- Work instructions -
Copy each line of the data that has "black" in it.

Stored data
----

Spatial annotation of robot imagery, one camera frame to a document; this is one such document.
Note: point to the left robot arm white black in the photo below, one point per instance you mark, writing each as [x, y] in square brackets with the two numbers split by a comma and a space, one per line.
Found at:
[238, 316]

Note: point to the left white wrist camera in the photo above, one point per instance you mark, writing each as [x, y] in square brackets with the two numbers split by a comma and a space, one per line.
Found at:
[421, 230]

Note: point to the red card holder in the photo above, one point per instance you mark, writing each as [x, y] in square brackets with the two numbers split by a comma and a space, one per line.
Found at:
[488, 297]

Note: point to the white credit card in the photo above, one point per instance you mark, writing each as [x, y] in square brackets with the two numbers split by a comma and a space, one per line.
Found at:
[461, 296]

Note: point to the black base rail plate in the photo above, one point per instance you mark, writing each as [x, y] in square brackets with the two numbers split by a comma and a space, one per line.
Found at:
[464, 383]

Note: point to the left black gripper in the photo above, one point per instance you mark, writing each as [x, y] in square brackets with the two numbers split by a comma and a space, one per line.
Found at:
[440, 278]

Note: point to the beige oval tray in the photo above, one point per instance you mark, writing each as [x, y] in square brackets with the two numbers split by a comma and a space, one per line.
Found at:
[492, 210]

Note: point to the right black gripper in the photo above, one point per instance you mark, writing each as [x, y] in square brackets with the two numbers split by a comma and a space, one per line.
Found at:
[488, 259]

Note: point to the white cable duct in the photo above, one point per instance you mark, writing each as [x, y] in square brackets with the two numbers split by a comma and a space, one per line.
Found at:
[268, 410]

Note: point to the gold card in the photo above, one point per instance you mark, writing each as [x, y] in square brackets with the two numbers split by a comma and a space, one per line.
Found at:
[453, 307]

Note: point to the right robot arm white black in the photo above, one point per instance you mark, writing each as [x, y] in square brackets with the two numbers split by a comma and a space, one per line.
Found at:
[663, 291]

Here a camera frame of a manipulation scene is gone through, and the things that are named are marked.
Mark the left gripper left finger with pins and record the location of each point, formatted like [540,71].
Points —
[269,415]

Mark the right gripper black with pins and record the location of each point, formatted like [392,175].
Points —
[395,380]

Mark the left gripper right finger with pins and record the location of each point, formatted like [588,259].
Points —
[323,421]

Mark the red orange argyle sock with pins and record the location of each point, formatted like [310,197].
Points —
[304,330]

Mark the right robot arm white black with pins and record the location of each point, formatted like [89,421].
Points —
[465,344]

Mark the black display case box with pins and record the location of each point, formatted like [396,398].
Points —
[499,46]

----

- Response to this task -
Note: point to the left robot arm white black in the photo below, one point per instance you mark, writing each as [x, y] in square brackets with the two numbers split by a comma and a space, one per line.
Note: point to the black base rail plate in the photo above, one point per instance you mark, writing each as [x, y] in square brackets with the two numbers split by a comma and a space, one per line.
Note: point to the left black gripper in the photo above, one point per instance you mark, writing each as [x, y] in square brackets with the two numbers split by a comma and a space, one per line.
Note: point to the right black gripper in the photo above, one point per instance you mark, writing each as [x, y] in square brackets with the two numbers split by a comma and a space, one per line.
Note: point to the right robot arm white black in the photo above, one point per instance you mark, writing each as [x, y] in square brackets with the two numbers split by a comma and a space, one per line.
Mark the right gripper black with pins and record the location of each point, formatted like [392,175].
Mark the right robot arm white black with pins and record the location of each point, formatted like [89,421].
Mark the black display case box with pins and record the location of each point, formatted like [396,398].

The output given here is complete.